■ DESCRIPTION OF THE TASK ■
Set down, exactly as written, the lines from the top of the data to the line that holds "Labels on motion", and omit the pictures.
···
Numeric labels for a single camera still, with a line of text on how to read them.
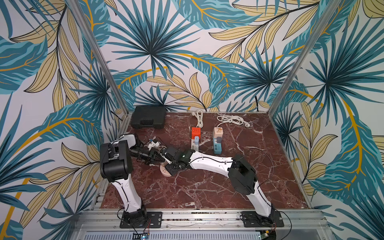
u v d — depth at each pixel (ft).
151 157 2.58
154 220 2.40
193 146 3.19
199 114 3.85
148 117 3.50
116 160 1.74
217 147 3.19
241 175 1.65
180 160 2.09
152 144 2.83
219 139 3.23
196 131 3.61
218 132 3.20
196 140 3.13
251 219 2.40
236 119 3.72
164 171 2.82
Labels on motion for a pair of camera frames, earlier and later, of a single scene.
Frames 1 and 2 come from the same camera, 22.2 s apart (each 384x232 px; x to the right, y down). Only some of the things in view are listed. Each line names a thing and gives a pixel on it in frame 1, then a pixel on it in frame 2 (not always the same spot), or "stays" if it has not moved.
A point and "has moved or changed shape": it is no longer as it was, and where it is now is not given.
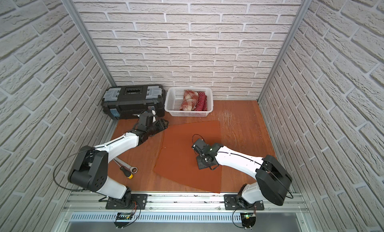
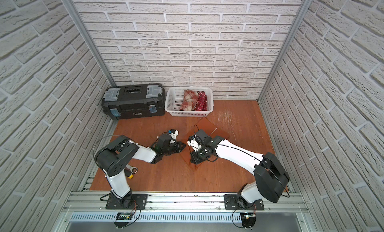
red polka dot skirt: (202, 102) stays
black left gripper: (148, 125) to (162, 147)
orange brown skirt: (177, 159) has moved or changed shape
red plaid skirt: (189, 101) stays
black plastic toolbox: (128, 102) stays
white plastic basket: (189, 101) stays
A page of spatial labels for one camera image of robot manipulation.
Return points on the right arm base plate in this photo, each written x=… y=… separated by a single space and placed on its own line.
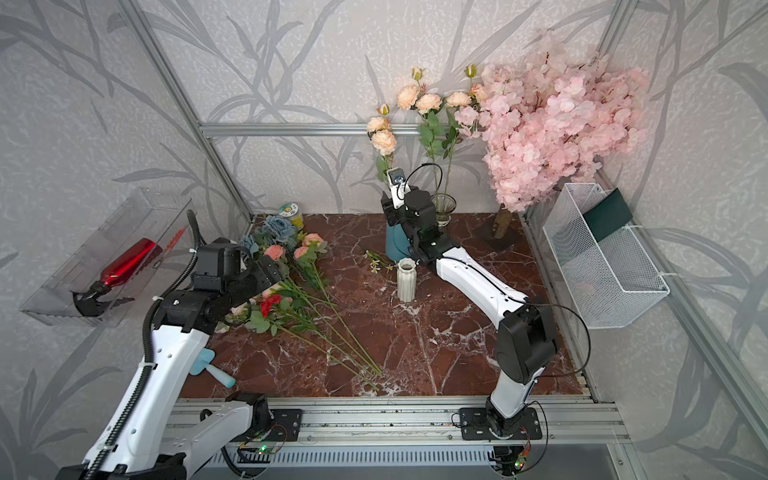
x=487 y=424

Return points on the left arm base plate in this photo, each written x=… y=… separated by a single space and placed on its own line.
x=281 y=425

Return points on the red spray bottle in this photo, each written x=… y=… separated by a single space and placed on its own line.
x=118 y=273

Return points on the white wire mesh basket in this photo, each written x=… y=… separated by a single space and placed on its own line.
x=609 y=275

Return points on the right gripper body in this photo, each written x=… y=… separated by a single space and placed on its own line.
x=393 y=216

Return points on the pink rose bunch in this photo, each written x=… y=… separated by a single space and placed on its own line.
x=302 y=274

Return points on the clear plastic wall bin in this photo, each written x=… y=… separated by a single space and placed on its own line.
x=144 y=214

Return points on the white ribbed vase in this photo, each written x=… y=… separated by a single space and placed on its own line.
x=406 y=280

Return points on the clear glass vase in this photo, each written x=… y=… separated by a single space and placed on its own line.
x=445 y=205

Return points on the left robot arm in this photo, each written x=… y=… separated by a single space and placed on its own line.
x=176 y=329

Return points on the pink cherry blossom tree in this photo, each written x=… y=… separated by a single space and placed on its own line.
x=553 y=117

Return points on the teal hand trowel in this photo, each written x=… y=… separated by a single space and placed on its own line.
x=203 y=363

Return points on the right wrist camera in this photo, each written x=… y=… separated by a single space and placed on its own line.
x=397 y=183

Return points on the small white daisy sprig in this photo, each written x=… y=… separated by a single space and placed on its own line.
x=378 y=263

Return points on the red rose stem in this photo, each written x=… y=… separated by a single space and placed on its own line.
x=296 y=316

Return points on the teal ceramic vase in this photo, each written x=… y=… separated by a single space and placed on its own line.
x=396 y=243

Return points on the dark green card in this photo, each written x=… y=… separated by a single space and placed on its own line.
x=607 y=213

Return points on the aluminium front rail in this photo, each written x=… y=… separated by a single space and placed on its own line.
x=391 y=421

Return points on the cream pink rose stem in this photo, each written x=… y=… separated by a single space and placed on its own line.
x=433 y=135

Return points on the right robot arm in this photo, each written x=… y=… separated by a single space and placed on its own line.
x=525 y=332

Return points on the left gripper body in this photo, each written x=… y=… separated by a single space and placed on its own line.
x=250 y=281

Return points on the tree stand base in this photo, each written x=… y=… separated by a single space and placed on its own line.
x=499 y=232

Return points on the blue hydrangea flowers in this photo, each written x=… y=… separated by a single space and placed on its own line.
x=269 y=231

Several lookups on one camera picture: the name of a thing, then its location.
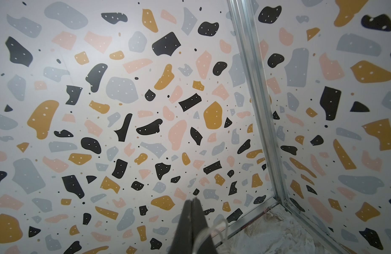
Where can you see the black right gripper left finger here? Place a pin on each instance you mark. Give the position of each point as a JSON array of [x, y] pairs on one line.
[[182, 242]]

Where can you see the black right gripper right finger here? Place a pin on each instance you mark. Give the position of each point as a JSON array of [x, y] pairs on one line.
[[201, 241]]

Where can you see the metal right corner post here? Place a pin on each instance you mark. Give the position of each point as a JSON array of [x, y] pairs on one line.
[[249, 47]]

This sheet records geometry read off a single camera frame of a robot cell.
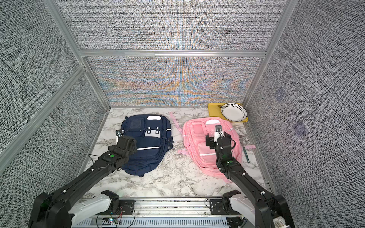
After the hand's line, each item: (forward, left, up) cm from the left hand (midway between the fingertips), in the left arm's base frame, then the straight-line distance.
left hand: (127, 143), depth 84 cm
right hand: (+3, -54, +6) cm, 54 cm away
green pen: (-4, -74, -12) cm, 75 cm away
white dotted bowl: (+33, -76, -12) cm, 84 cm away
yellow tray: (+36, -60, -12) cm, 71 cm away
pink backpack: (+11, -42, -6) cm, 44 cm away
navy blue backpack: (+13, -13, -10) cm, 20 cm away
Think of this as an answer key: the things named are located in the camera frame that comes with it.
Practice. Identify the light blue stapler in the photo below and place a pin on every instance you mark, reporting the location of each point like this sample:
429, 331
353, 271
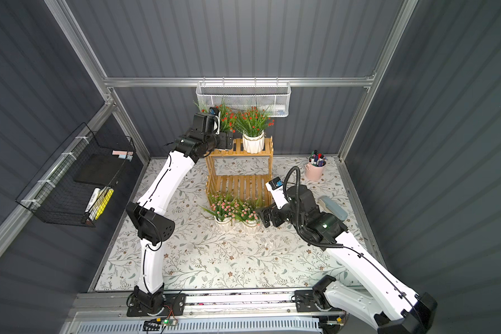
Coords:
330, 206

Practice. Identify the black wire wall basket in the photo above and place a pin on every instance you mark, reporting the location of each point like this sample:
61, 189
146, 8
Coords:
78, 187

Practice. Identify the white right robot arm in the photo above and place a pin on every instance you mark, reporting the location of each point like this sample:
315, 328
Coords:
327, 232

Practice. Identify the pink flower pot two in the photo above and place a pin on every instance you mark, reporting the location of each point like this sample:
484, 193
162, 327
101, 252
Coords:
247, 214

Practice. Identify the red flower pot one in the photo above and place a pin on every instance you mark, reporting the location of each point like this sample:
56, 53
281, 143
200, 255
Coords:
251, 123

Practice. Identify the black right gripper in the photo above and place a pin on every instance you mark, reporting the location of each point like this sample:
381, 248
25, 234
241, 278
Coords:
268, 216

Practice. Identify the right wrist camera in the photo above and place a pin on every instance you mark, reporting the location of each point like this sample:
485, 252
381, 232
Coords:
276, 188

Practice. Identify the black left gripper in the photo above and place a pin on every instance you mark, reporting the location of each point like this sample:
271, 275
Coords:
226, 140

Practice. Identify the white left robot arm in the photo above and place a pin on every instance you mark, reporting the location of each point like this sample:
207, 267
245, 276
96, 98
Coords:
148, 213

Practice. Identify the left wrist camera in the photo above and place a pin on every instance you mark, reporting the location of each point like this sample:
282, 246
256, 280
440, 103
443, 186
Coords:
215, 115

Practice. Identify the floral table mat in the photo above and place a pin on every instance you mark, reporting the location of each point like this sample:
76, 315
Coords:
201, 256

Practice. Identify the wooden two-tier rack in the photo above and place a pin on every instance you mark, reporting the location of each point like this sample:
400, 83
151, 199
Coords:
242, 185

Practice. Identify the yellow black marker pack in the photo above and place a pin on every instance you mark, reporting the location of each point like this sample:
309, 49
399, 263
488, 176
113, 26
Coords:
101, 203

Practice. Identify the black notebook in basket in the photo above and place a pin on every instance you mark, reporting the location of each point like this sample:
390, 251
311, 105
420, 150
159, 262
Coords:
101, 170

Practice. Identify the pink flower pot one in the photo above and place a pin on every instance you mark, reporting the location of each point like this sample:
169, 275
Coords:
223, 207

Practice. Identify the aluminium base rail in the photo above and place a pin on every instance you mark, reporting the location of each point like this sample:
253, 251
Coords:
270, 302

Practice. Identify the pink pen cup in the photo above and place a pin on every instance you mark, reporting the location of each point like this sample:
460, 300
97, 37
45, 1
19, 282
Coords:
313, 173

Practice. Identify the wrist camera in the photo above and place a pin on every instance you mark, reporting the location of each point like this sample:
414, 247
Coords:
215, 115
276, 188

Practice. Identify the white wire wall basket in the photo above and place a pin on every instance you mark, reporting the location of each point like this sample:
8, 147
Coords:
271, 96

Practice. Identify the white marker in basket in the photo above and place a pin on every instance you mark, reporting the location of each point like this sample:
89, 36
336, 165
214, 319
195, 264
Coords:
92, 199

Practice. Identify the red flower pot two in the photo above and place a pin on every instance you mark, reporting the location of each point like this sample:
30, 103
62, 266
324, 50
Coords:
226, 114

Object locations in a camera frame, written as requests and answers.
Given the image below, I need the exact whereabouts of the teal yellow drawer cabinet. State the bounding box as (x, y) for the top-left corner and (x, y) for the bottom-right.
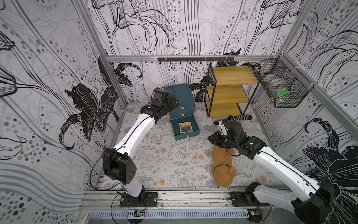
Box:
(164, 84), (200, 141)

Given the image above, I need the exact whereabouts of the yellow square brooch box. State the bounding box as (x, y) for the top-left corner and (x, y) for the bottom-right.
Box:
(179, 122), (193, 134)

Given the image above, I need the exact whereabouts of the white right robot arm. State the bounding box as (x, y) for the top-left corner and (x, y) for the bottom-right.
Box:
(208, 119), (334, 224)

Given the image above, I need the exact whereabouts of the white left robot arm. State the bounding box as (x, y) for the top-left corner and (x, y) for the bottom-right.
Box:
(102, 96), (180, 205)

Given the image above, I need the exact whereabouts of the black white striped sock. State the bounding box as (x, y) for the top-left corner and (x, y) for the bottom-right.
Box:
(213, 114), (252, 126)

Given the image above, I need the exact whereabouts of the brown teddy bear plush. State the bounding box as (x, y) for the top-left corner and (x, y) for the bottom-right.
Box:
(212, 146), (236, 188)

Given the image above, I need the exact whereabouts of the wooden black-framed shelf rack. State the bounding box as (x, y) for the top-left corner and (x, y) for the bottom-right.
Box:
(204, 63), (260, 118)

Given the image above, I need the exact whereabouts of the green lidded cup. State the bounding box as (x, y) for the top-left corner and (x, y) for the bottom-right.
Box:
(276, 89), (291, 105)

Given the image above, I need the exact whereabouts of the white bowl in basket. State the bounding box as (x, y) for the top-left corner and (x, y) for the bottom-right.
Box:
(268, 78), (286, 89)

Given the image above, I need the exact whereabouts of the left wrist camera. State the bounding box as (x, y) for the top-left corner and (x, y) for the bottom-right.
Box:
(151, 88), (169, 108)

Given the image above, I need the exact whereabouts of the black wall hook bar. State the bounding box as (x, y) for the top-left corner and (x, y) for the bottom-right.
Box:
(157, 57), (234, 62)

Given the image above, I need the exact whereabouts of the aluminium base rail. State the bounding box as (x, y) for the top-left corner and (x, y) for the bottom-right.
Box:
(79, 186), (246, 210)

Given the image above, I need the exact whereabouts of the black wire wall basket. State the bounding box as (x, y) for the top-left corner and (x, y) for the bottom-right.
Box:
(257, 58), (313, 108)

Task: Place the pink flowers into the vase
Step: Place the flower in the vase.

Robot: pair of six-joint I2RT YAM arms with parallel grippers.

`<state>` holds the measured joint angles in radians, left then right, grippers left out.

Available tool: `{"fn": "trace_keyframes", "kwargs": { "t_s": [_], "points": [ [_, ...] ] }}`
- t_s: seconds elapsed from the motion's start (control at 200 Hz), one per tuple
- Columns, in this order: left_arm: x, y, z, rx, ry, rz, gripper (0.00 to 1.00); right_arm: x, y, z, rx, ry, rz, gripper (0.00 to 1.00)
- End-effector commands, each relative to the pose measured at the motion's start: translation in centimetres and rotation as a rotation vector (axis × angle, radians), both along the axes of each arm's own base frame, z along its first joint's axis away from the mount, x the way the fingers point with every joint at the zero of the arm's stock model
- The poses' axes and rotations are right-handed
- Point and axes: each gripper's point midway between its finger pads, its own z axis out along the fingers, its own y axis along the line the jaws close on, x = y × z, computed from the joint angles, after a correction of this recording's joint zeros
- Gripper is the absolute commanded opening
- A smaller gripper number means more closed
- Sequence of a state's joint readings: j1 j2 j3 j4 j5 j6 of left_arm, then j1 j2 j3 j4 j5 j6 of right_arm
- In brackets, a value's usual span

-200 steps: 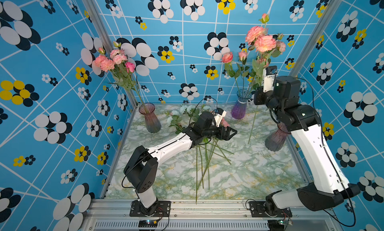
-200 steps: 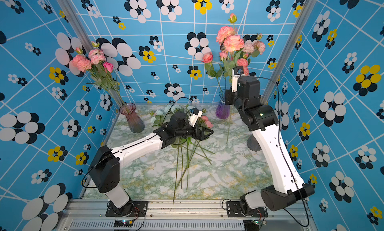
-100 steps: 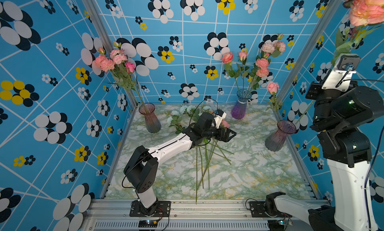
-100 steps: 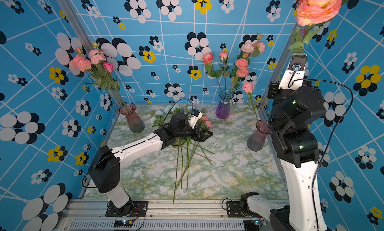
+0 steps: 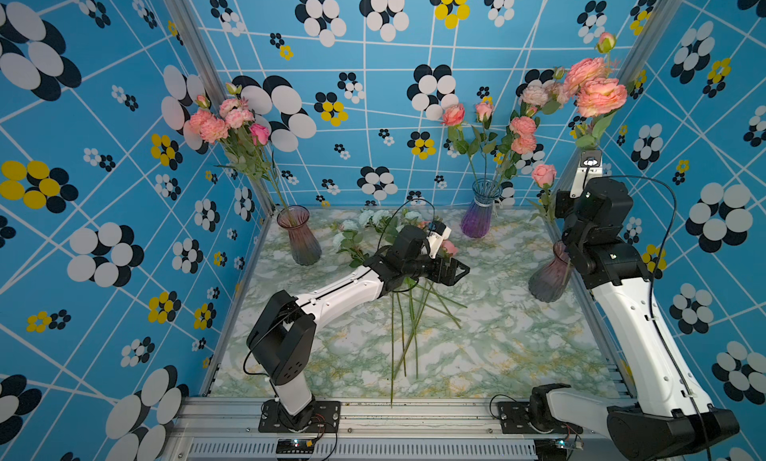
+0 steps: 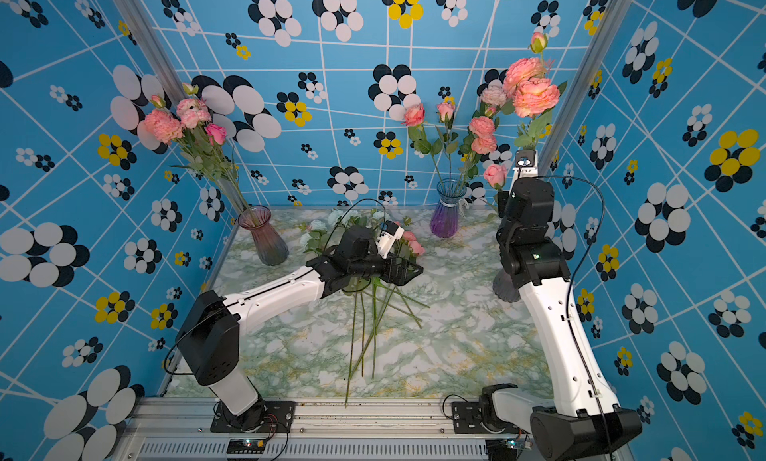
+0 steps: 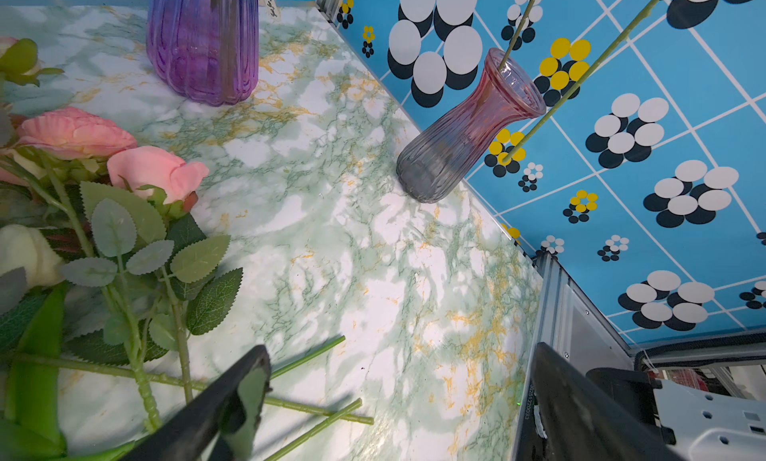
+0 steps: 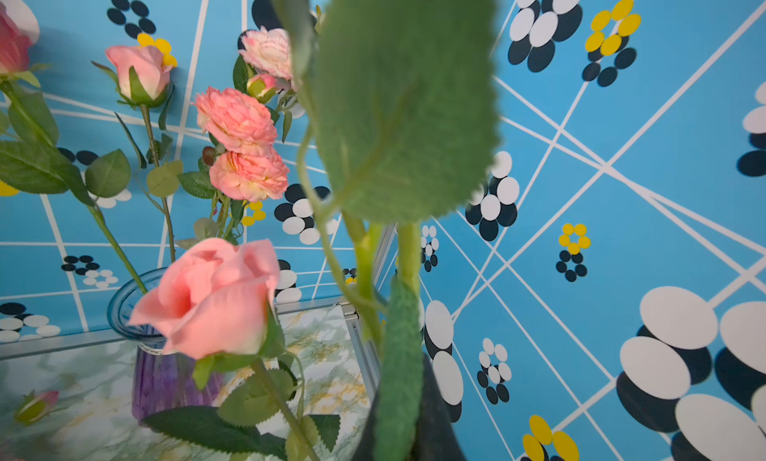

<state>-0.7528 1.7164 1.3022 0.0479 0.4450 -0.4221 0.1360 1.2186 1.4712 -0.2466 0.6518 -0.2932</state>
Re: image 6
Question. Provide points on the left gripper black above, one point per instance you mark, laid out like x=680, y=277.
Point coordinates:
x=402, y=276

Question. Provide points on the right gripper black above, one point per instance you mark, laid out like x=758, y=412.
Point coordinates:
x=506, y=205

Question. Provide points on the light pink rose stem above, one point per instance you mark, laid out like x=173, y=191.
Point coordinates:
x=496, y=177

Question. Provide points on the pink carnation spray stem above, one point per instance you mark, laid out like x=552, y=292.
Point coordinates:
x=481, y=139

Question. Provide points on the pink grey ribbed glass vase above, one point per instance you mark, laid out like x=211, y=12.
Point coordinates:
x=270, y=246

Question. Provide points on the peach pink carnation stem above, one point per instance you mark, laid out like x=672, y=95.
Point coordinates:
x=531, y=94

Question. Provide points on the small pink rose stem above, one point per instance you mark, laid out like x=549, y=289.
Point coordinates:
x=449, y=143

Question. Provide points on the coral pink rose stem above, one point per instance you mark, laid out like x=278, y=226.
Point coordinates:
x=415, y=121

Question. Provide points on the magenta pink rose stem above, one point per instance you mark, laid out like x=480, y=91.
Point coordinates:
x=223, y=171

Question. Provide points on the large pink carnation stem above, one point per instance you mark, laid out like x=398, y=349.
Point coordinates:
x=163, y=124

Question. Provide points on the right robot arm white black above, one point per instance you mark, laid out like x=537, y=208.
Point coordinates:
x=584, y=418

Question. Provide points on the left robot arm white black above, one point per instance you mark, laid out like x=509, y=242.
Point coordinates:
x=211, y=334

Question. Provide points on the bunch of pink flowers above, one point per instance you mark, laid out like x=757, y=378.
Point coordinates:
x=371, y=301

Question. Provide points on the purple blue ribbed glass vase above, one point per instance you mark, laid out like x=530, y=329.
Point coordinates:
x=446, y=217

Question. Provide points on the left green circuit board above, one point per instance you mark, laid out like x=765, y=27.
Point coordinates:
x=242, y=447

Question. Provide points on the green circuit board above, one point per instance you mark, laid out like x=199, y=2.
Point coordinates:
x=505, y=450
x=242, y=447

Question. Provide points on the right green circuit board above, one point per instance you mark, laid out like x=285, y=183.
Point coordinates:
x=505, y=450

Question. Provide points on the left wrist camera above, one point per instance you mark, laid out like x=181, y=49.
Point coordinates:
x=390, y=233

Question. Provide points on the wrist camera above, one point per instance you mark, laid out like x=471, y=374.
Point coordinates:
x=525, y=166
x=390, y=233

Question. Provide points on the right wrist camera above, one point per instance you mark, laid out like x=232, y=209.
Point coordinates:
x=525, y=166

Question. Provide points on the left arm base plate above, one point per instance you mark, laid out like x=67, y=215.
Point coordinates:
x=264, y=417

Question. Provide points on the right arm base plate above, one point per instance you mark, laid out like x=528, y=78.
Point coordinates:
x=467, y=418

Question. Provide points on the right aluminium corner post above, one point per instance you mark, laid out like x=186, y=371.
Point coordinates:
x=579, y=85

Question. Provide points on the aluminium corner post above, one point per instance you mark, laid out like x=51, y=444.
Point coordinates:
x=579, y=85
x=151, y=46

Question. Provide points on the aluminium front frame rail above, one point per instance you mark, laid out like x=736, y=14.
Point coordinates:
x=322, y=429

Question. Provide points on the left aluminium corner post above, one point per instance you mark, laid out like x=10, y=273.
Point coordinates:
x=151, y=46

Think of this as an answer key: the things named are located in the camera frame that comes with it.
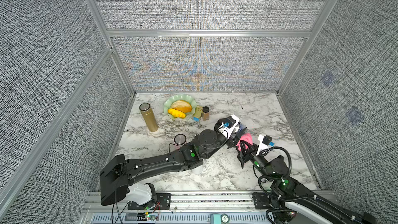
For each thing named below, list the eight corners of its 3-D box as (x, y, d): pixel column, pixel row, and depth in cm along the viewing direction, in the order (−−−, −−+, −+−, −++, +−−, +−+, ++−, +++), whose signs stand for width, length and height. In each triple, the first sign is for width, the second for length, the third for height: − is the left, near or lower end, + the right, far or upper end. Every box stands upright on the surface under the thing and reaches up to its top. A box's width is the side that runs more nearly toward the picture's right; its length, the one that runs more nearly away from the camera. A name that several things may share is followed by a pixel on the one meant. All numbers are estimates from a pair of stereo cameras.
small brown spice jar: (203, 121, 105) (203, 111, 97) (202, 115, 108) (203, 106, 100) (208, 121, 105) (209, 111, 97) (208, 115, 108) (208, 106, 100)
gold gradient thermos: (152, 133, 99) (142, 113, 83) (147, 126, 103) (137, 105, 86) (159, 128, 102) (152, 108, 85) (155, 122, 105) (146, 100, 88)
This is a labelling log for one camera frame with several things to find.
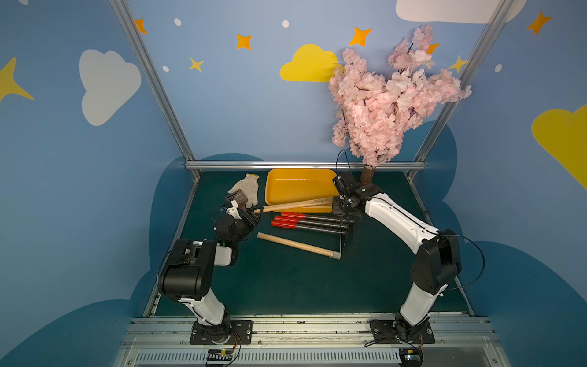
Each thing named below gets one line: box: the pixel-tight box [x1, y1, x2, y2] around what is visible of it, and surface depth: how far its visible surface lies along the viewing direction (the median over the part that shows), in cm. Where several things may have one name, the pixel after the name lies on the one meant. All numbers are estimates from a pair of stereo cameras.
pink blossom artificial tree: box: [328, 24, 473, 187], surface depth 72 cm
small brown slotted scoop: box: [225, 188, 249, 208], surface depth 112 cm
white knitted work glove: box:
···
■ WRITTEN ANSWER ■
Numeric labels for a single camera still, with a line of text on how to read them.
u v d — depth at each pixel (ft).
151 157 2.58
154 220 2.40
193 146 3.19
199 114 3.85
148 117 3.50
116 160 1.74
217 147 3.19
241 175 1.65
180 160 2.09
152 144 2.83
219 139 3.23
196 131 3.61
218 132 3.20
196 140 3.13
251 219 2.40
236 119 3.72
164 171 2.82
Labels on motion for a pair of camera frames, earlier and later, of a single scene.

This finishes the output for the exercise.